Hello all. I just got back into my emails after returning from the trial this afternoon and putting some housekeeping business to rest. Yes, this was a huge disappointment.
Here is how it went as I saw it:
In addition to Mark and two sons, Dan Faris from BIKES and myself were present and one other person I did not recognize from one of the bike clubs. That was all from the bicycle community. Only a few others in the court room. This was the primary case of the afternoon and lasted for about 1 hour.
The first witness was the police officer who wrote up the report on the accident. Speed of bus, speed of bike (28.9 mph at point of impact), evidence of tire skidding tracks (none), condition of bicycle, length of downhill slope, time of day, traffic volume. That sort of thing.
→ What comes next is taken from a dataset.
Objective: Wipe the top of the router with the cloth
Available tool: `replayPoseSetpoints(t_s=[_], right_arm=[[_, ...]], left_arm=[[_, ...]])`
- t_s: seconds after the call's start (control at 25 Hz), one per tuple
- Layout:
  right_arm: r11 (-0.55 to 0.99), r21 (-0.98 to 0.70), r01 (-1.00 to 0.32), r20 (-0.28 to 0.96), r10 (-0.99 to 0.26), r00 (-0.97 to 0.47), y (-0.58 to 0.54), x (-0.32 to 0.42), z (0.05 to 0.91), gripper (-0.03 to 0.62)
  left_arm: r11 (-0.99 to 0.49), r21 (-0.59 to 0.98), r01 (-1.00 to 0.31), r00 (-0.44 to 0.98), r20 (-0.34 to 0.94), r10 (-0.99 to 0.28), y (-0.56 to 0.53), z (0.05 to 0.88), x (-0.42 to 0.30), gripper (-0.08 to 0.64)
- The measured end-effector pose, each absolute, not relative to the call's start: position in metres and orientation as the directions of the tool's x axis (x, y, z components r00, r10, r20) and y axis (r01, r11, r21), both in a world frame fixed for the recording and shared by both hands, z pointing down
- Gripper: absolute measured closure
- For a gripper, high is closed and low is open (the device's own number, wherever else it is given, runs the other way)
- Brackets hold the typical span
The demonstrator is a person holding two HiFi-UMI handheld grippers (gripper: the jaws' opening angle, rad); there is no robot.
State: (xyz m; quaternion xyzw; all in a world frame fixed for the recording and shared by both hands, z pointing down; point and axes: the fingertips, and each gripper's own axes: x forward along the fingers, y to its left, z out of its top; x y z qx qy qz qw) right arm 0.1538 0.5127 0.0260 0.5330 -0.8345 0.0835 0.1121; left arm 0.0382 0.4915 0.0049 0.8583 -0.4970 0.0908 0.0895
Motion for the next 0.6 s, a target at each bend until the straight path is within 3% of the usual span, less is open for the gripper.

Next key witness - the law enforcement officer who delivered the warrant, and who took the witness stand did not explicitly state in the warrant what constituted a traffic violation or what the carelessness was on the part of the busdriver. The judge read the warrant word for word and pointed this omission out to all present. I am not sure the judge really had much of a choice but to call an end to it simply based on the faulty warrant.
Now the video. My statement to the news media emphasized the point that the official CATS video which was taken from the front of the bus as the accident unfolded (and which Mark Weaver was able to view before today's trial) was just.... a video, and that the judge admitted to this. But this video dominated the court proceedings and was replayed about six-seven times stopping when necessary to look closer at details. I won't get into all of what we saw except to say that the District Attorney's lawyer failed to realize how important it was to disect this video and to counter point-by-point the defense lawyer who obviously was relying on it to make his client's case.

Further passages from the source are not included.